Houston Chronicle

Fact check: Trump is wrong that Germany’s crime is ‘way up’

- By Frank Jordans

BERLIN — U.S. President Donald Trump suggests crime in Germany is surging due to migration, causing a political backlash against the country's leadership. But he's wrong about Germany's crime rate, which is at its lowest in a quarter century.

Trump tweeted Monday: “The people of Germany are turning against their leadership as migration is rocking the already tenuous Berlin coalition. Crime in Germany is way up. Big mistake made all over Europe in allowing millions of people in who have so strongly and violently changed their culture!”

The underlying claim, that crime in Germany is “way up,” is false.

According to official statistics released last month, crime in Germany dropped nearly 10 percent in 2017 compared to the previous year. Police recorded a total of 5.8 million crimes last year, compared to 6.4 million cases in 2016. It was the lowest figure since 1992.

“Germany is more secure,” the country's top security official, Horst Seehofer, said after the figures came out. Yet “there's still a lot to do.”

While violent crime declined, the number of homicides was up 3.2 percent last year. Several high-profile killings in which migrants were suspects made national headlines in recent years, even as others where the suspects were German received less attention.

Trump's assertion that Germans are “turning against their leadership” because of concern about migration is partly true, however — at least, if poll numbers are an indication.
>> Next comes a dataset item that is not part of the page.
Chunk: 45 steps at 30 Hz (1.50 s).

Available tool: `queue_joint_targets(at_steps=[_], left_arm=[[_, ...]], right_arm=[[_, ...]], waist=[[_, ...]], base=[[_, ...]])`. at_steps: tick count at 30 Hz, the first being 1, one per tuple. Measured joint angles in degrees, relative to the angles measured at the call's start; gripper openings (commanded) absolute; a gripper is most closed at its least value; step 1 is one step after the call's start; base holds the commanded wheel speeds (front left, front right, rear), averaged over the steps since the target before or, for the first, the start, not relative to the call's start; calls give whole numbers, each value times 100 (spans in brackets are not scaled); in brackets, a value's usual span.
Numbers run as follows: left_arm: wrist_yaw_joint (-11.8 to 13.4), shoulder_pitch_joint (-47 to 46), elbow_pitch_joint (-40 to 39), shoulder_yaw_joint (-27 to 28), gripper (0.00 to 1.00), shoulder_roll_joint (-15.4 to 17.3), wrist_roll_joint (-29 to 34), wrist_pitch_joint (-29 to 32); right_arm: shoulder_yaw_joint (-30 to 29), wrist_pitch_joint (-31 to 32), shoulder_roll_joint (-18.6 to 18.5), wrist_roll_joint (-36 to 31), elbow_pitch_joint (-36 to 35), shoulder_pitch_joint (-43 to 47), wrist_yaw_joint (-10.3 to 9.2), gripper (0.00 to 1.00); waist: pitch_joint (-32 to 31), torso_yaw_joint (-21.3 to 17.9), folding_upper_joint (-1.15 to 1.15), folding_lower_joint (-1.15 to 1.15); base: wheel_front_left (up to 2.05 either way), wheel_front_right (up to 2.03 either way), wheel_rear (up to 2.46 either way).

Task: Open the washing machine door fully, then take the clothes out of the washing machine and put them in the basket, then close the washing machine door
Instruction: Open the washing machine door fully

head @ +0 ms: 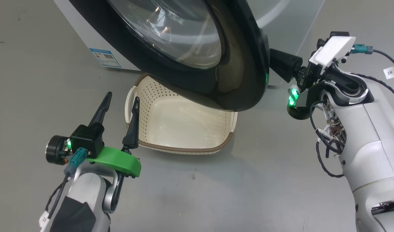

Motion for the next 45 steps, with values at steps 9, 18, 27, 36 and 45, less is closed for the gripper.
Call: queue_joint_targets(at_steps=[9, 18, 27, 36, 45], left_arm=[[-1, 243, 170, -14, 100, -5, -37, 0], [-2, 400, 292, -52, 100, -11, -63, 0], [-2, 486, 364, -114, 100, -22, -71, 10], [-1, 551, 372, -177, 100, -35, -79, 25], [0, 604, 382, -218, 100, -62, -97, 32]], right_arm=[[197, 134, 48, 91, -87, 515, 18, 0], [469, 229, 67, 318, -264, 957, 46, 0], [1032, 283, 71, 834, -702, 1395, 47, 0], [1443, 235, 77, 1007, -985, 1645, 48, 0], [1782, -109, 76, 1101, -1170, 1784, 48, 0]], waist=[[-426, 57, 0, 0], [-759, 186, 0, 0], [-995, 440, 0, 0], [-1119, 670, 0, 0], [-1192, 935, 0, 0]], base=[[0, 0, 0], [0, 0, 0], [0, 0, 0], [0, 0, 0], [0, 0, 0]])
Partially because of the publicity that crimes involving migrants have attracted, the public has grown more concerned about the influx of newcomers. That's provided fuel for the farright Alternativ­e for Germany party, or AfD, and helped it attract new voters at the expense of Germany's two biggest parties: Chancellor Angela Merkel's center-right Union bloc and the Social Democrats, which together form the country's governing coalition.

AfD surged into third place in last year's national election. A survey by the polling firm Forsa put support for the Union at 30 percent and the Social Democrats at 16 percent — just one point ahead of AfD's 15 percent. The poll of 2,502 respondent­s conducted June 11-15 had a margin of error of 3 percentage points.

Merkel, who is now in her fourth term, still has an approval rating of 51 percent, according to the Forsa poll.